During the process of integration in the saṃgha, a new bhikkhu is told that he must henceforth go out for alms to collect his daily food, live under a tree, make his robes out of discarded cloth, and drink cow's urine as medicine. They are also told that if, on their part, the laity offer him other requisites, he is authorised to accept them (invitations for meals, lodging, new robes, medicines...)
A bhikkhu must never ask for anything from anyone. If a dāyaka invites a bhikkhu to ask for what he needs, he could simply report his needs, but he should not under any circumstances request anything. However, a sick bhikkhu is allowed to ask for whatever he needs to be cured.
If a bhikkhu is invited for a meal or served a meal in his monastery, he can accept it. If not, he must take his bowl and go out to do his alms round (piṇḍapāta). For this, he stops in front of the houses that he finds along his way, without entering (unless he is invited). When stopping in front of a house, he must stand still, silent, with his gaze lowered and his attention focused on the bowl. He must do nothing else than offering the laity the opportunity to cultivate merit through the food that they offer. When someone has placed food in his bowl, or after some time without anyone approaching, the bhikkhu continues his way towards the next house. He does this until he reckons that he has obtained enough food.
During the round, there are six places where a bhikkhu must avoid making a habit to go searching for food, even if he is invited: the house of a prostitute; the house of a widow; the house of an elderly celibate woman; the house of a homosexual; a bhikkhunīs monastery; place of sale of alcoholic drinks. Although it is inadvisable to go frequently to these places in the daily alms round, it is however allowed to pass by them occasionally. Also, it is proper to accept the food that people from these places place in his bowl as he approaches on their path (or on the road), as well as the food that they bring to the monastery.
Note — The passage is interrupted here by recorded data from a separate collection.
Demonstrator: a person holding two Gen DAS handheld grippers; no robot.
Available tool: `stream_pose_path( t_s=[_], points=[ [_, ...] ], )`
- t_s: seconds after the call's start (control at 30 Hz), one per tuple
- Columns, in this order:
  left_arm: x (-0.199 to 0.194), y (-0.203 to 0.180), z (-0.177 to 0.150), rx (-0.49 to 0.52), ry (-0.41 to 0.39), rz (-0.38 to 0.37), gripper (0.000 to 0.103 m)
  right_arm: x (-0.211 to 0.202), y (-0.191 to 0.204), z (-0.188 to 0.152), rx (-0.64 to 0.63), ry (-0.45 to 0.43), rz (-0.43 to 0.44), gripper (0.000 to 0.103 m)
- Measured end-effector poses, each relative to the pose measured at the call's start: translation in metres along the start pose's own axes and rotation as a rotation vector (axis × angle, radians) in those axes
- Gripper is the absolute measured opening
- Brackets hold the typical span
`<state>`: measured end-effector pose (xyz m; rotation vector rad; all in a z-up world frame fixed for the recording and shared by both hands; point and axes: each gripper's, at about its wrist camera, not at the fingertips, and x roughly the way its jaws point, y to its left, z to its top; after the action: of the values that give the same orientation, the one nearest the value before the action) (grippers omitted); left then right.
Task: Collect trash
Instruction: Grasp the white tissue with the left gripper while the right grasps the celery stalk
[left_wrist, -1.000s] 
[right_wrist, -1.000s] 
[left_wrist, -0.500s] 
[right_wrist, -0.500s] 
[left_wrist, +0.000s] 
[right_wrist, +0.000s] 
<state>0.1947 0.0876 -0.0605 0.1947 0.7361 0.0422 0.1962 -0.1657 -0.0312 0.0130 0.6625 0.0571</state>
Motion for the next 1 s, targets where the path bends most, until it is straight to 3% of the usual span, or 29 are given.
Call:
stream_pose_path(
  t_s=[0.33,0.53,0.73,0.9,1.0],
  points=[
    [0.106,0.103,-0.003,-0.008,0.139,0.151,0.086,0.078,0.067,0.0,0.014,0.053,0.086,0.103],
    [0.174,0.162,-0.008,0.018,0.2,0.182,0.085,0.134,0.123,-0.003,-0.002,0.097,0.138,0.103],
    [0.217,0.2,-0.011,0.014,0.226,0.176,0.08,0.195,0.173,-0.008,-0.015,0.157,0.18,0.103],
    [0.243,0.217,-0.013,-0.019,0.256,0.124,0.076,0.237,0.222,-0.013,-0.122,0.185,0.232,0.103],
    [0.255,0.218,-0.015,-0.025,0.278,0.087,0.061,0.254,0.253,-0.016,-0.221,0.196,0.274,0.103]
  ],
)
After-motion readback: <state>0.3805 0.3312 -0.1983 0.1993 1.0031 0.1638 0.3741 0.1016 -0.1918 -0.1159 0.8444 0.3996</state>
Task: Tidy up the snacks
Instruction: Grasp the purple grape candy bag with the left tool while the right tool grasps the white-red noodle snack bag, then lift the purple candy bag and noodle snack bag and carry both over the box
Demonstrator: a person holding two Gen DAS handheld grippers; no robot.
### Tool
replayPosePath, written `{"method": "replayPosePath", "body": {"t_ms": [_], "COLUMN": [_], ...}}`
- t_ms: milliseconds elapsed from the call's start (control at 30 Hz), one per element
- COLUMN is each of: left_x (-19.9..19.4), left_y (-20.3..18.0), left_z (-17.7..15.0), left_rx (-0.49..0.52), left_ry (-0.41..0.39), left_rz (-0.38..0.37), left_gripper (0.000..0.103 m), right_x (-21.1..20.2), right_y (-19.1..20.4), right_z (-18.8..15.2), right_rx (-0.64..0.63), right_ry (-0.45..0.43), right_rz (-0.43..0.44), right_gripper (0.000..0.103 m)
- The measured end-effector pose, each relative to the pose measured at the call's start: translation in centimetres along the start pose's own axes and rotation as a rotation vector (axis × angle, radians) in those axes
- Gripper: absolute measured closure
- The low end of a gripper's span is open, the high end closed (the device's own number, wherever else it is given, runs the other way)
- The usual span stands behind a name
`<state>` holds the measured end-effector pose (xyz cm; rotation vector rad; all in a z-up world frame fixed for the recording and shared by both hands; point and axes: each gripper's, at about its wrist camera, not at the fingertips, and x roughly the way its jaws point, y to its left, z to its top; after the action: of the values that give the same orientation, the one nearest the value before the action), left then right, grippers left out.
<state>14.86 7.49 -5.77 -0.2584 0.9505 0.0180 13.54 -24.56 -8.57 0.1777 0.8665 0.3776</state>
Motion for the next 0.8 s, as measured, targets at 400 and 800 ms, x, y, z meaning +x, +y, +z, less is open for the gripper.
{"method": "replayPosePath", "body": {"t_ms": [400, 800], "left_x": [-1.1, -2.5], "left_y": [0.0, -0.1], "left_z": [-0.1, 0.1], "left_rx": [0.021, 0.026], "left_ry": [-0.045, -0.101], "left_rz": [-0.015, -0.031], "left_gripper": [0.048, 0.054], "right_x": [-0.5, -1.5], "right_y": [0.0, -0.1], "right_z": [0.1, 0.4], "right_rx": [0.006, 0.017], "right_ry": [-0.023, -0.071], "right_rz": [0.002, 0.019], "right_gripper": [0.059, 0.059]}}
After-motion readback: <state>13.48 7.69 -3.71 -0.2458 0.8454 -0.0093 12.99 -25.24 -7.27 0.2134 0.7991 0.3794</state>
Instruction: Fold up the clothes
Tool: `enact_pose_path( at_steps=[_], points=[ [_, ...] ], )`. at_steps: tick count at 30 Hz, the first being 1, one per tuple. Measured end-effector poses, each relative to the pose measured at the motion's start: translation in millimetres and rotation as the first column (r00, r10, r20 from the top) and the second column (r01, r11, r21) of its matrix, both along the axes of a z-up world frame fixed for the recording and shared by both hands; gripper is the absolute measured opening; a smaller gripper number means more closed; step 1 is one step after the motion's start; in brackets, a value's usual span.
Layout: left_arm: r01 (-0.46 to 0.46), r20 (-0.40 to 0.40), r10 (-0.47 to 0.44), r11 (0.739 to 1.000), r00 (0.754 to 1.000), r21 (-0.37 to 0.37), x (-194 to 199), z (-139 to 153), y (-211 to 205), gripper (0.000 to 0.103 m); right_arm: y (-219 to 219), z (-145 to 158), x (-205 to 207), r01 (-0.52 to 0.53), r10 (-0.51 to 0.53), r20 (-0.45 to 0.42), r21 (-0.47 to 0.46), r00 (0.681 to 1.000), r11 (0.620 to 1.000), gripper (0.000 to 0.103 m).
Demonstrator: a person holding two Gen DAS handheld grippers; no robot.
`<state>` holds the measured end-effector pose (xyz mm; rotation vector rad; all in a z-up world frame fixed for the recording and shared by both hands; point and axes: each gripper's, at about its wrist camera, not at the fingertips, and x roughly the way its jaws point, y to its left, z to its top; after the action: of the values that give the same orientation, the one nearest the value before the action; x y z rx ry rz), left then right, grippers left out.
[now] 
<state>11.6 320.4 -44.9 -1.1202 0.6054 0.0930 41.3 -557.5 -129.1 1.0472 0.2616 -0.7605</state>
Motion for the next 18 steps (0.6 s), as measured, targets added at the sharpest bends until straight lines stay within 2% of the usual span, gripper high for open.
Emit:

There are periods during which certain types of food are forbidden, or cannot be stored. See the pācittiya 37 and 38. Also, the food can only be accepted if certain factors are respected. See the pācittiya 40. A bhikkhu must never show his preferences with respect to food. He must not even show whether he likes or not what is served to him. If a dāyaka offers to choose a dish or a menu for him, he must answer that bhikkhus do not choose, that they eat whatever is given to them.
The bhikkhu must not be fastidious: he is content with what "falls into his bowl". However, he must not accept meat of an animal who has been slaughtered purposely for offering to the saṃgha or to him, or meat from ten animals considered at the time of the Buddha (and still today) as noble or sacred by a part of the population. To avoid offending those people, the Buddha forbid the bhikkhus to eat these ten kinds of meats which are: human flesh, dog, horse, elephant, leopard, tiger, lion, bear, hyena and snake.
Concerning accepting or consuming food, there are, in special cases, certain flexibilities: in case of famine, the fruits requiring to be made authorised by a kappiya (See the pācittiya 11) stored food, and food cooked by himself, are allowed; in case of health problems and in accordance with the needs of his medical treatment, a bhikkhu can ask for a particular type of food, or eat a meal at any time – of day or night. Under normal conditions, a bhikkhu who has not obtained any food must fast until the next day.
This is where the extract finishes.